--- SUPPLIED INFORMATION Enclosed Below ---

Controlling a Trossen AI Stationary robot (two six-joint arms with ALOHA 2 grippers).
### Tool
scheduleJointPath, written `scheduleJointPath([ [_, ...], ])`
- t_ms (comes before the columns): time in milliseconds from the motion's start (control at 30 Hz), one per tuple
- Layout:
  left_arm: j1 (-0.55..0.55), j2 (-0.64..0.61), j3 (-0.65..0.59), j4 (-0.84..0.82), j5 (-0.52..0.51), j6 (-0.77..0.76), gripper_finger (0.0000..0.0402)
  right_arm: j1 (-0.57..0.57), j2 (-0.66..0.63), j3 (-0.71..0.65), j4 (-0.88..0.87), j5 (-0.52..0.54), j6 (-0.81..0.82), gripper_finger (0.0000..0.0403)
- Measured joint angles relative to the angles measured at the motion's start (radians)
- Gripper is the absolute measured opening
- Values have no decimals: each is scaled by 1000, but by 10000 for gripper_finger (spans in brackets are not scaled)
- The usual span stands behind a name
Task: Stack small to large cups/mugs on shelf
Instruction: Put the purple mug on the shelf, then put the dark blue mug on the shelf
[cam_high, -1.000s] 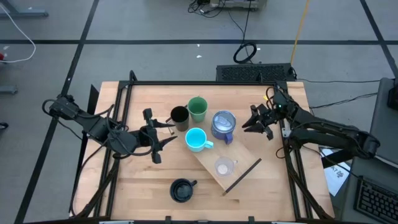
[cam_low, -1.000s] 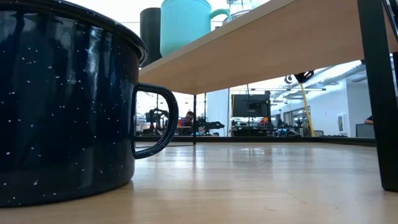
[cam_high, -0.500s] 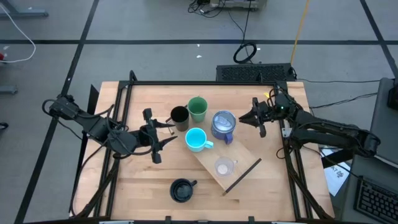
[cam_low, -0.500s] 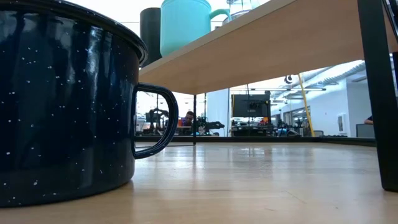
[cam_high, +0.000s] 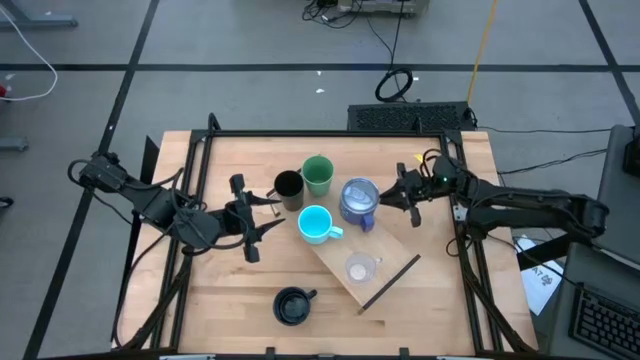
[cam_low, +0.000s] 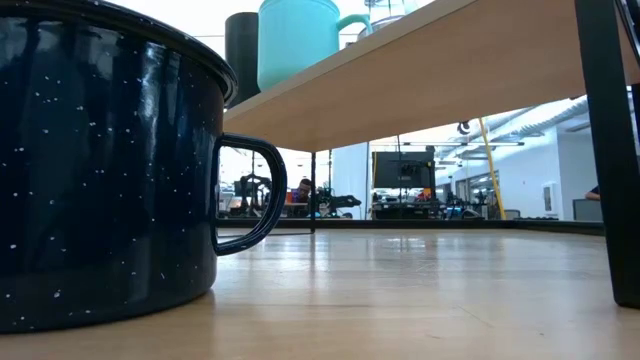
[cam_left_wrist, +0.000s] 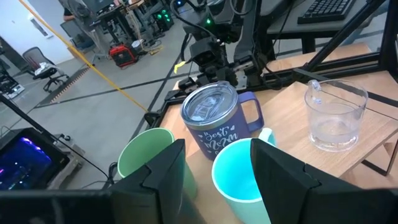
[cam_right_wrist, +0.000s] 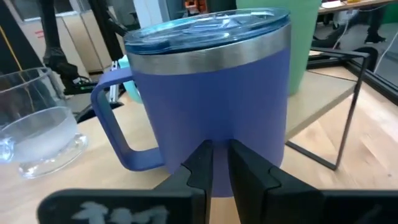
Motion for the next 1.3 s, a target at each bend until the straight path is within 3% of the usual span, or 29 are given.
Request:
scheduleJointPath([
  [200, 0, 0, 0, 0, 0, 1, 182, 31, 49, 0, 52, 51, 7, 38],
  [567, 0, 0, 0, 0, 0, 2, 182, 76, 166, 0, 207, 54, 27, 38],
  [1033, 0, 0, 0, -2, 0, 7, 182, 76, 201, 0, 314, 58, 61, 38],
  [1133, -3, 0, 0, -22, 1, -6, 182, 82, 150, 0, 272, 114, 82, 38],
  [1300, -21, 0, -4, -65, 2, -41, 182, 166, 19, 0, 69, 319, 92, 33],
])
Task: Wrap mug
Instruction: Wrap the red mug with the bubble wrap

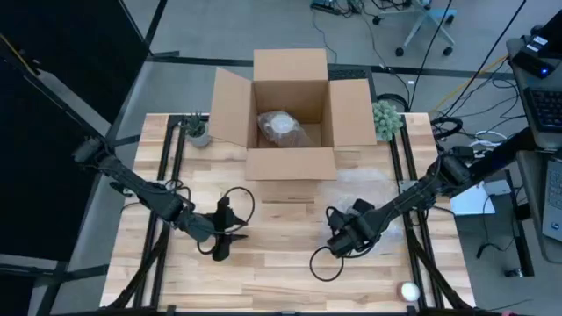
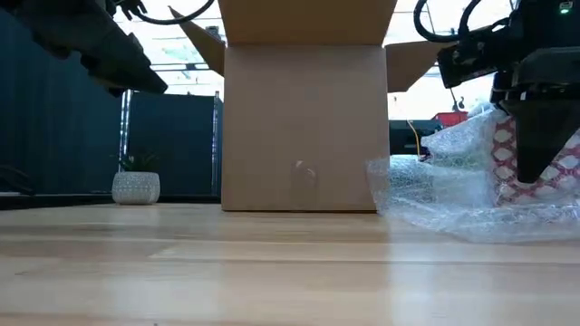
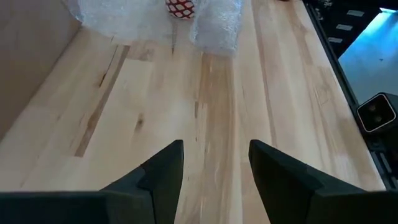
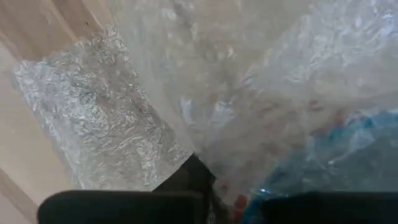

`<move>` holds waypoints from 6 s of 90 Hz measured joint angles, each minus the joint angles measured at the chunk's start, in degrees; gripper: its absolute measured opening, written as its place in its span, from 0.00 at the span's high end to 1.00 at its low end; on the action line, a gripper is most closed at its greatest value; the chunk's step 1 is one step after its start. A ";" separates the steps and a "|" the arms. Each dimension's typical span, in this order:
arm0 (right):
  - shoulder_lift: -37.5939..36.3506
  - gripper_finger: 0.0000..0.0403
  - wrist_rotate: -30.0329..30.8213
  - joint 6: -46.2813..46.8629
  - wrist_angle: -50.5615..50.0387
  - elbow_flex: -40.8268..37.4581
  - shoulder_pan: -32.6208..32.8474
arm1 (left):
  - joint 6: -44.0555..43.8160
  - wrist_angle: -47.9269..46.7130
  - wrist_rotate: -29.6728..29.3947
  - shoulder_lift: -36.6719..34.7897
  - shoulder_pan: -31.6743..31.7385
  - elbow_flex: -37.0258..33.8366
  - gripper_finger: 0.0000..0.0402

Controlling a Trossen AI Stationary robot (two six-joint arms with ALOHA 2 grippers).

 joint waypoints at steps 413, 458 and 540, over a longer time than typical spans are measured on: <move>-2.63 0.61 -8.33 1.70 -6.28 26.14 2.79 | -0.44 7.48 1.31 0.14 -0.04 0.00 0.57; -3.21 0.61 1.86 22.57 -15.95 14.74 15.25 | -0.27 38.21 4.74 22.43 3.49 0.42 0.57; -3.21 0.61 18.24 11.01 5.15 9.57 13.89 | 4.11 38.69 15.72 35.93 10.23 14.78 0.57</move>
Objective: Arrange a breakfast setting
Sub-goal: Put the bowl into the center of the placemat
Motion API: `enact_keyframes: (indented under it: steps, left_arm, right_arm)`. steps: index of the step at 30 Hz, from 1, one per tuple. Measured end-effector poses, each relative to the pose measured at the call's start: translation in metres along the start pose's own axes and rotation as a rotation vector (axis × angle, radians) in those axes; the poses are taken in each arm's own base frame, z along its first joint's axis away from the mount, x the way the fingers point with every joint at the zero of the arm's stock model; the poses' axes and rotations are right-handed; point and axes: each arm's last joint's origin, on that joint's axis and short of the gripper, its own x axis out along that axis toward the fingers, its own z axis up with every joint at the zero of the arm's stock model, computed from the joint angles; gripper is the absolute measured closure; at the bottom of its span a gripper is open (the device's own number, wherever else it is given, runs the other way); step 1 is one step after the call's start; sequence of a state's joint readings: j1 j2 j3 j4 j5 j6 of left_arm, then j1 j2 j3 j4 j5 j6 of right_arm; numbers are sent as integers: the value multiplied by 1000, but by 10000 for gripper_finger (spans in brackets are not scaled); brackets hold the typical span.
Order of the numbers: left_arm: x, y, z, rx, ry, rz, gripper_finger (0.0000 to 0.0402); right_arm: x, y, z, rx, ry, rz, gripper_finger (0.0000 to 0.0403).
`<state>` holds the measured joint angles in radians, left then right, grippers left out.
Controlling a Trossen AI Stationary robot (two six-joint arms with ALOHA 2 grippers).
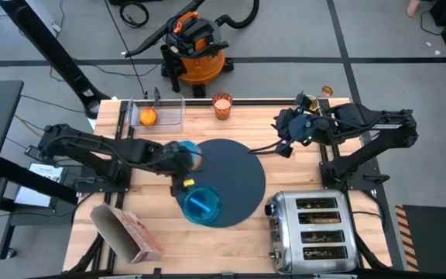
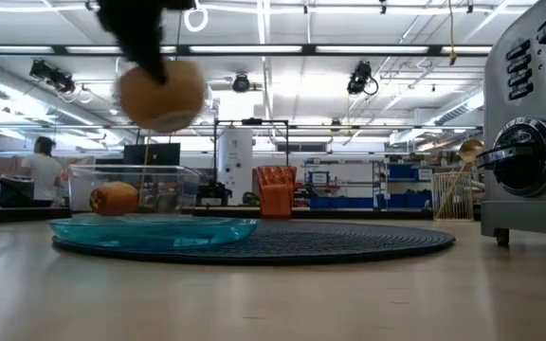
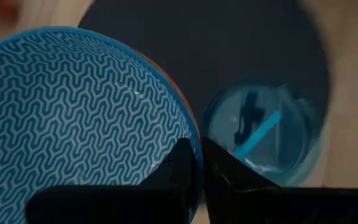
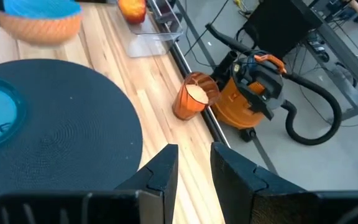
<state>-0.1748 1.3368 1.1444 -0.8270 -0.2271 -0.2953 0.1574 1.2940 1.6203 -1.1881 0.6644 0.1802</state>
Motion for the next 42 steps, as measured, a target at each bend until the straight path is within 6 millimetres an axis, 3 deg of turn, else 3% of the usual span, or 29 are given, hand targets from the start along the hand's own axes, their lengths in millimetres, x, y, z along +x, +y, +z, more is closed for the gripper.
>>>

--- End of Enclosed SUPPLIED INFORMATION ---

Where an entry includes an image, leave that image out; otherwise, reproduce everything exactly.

> [TASK ANSWER]
Controlling a Trossen AI Stationary robot (two six-joint arms with ALOHA 2 grippers).
### Tool
scheduleJointPath, written `scheduleJointPath([ [_, ...], ])`
- t_ms (comes before the columns): time in milliseconds from the motion's start (control at 30 Hz), one per tuple
- Layout:
  left_arm: j1 (-0.55..0.55), j2 (-0.64..0.61), j3 (-0.65..0.59), j4 (-0.84..0.82), j5 (-0.52..0.51), j6 (-0.77..0.76), gripper_finger (0.0000..0.0402)
  right_arm: j1 (-0.57..0.57), j2 (-0.66..0.63), j3 (-0.71..0.65), j4 (-0.88..0.87), j5 (-0.52..0.54), j6 (-0.81..0.82), gripper_finger (0.0000..0.0403)
- Measured joint angles relative to the angles measured at the motion's start (radians)
- Gripper is the absolute measured opening
- Values have no decimals: each is scaled by 1000, but by 10000 for gripper_finger (spans in brackets are not scaled)
- The usual span stands behind a name
Task: Stack small to large cups/mugs on shelf
Instruction: Put the purple mug on the shelf, then put the dark blue mug on the shelf
[cam_high, -1.000s] 
[cam_low, -1.000s] 
[cam_high, -0.500s] 
[cam_low, -0.500s] 
[cam_high, +0.000s] 
[cam_low, +0.000s] 
[cam_left_wrist, +0.000s] 
[cam_right_wrist, +0.000s] 
Motion for the next 1.3 s, a target at each bend until the straight path is within 3% of the usual span, or 29 are given.
Request:
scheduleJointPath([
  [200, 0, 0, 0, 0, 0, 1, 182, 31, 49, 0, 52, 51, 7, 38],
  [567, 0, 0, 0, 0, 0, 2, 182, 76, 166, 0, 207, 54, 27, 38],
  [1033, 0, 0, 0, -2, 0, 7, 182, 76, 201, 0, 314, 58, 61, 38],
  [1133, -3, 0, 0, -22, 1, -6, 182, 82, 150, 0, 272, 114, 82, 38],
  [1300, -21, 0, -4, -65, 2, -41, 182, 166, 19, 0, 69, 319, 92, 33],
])
Task: Wrap mug
Instruction: Wrap the red mug with the bubble wrap


`<move>` holds waypoints from 6 s of 90 Hz measured joint angles, each minus the joint angles measured at the chunk's start, in degrees; gripper: its absolute measured opening, written as its place in its span, from 0.00 at the span's high end to 1.00 at its low end; on the action line, a gripper is most closed at its greatest value; the chunk's step 1 is one step after its start. A ";" separates the steps and a "|" the arms. Each dimension's typical span, in this order:
arm0 (right):
  - shoulder_lift: -37.5939..36.3506
  - gripper_finger: 0.0000..0.0403
  - wrist_rotate: -30.0329..30.8213
  - joint 6: -46.2813..46.8629
  - wrist_angle: -50.5615..50.0387
  - elbow_flex: -40.8268..37.4581
  - shoulder_pan: -32.6208..32.8474
arm1 (left):
  - joint 6: -44.0555..43.8160
  - wrist_angle: -47.9269..46.7130
  - wrist_rotate: -29.6728..29.3947
  - shoulder_lift: -36.6719..34.7897
  - shoulder_pan: -31.6743..31.7385
  - elbow_flex: -37.0258..33.8366
  - gripper_finger: 0.0000..0.0402

Controlling a Trossen AI Stationary robot (two six-joint arms with ALOHA 2 grippers).

 joint waypoints at steps 413, 458 and 540, over a longer time than typical spans are measured on: <move>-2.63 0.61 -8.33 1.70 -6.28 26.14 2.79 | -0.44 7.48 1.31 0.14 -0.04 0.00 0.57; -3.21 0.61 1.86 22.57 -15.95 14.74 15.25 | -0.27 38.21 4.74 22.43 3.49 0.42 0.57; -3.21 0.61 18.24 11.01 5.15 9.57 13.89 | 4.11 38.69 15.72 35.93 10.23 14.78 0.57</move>
Objective: Arrange a breakfast setting
Sub-goal: Put the bowl into the center of the placemat
Motion API: `enact_keyframes: (indented under it: steps, left_arm, right_arm)`. steps: index of the step at 30 Hz, from 1, one per tuple. Measured end-effector poses, each relative to the pose measured at the call's start: translation in metres along the start pose's own axes and rotation as a rotation vector (axis × angle, radians) in those axes; the poses are taken in each arm's own base frame, z along its first joint's axis away from the mount, x the way the fingers point with every joint at the zero of the arm's stock model; the poses' axes and rotations are right-handed; point and axes: each arm's last joint's origin, on that joint's axis and short of the gripper, its own x axis out along that axis toward the fingers, its own z axis up with every joint at the zero of the arm's stock model, computed from the joint angles; gripper is the absolute measured closure; at the bottom of its span a gripper is open (the device's own number, wherever else it is given, runs the other way); step 1 is one step after the call's start; sequence of a state's joint readings: j1 j2 j3 j4 j5 j6 of left_arm, then j1 j2 j3 j4 j5 j6 of right_arm; numbers are sent as integers: the value multiplied by 1000, but by 10000 for gripper_finger (spans in brackets are not scaled); brackets hold the typical span.
Order of the numbers: left_arm: x, y, z, rx, ry, rz, gripper_finger (0.0000 to 0.0402); right_arm: x, y, z, rx, ry, rz, gripper_finger (0.0000 to 0.0403).
`<state>` holds the measured joint angles in radians, left then right, grippers left out.
Controlling a Trossen AI Stationary robot (two six-joint arms with ALOHA 2 grippers).
<state>-0.1748 1.3368 1.1444 -0.8270 -0.2271 -0.2953 0.1574 1.2940 1.6203 -1.1881 0.6644 0.1802</state>
Motion for the next 42 steps, as measured, a target at each bend until the straight path is within 6 millimetres an axis, 3 deg of turn, else 3% of the usual span, or 29 are given, hand targets from the start along the hand's own axes, their lengths in millimetres, x, y, z along +x, +y, +z, more is closed for the gripper.
>>>

No further work remains in this exercise.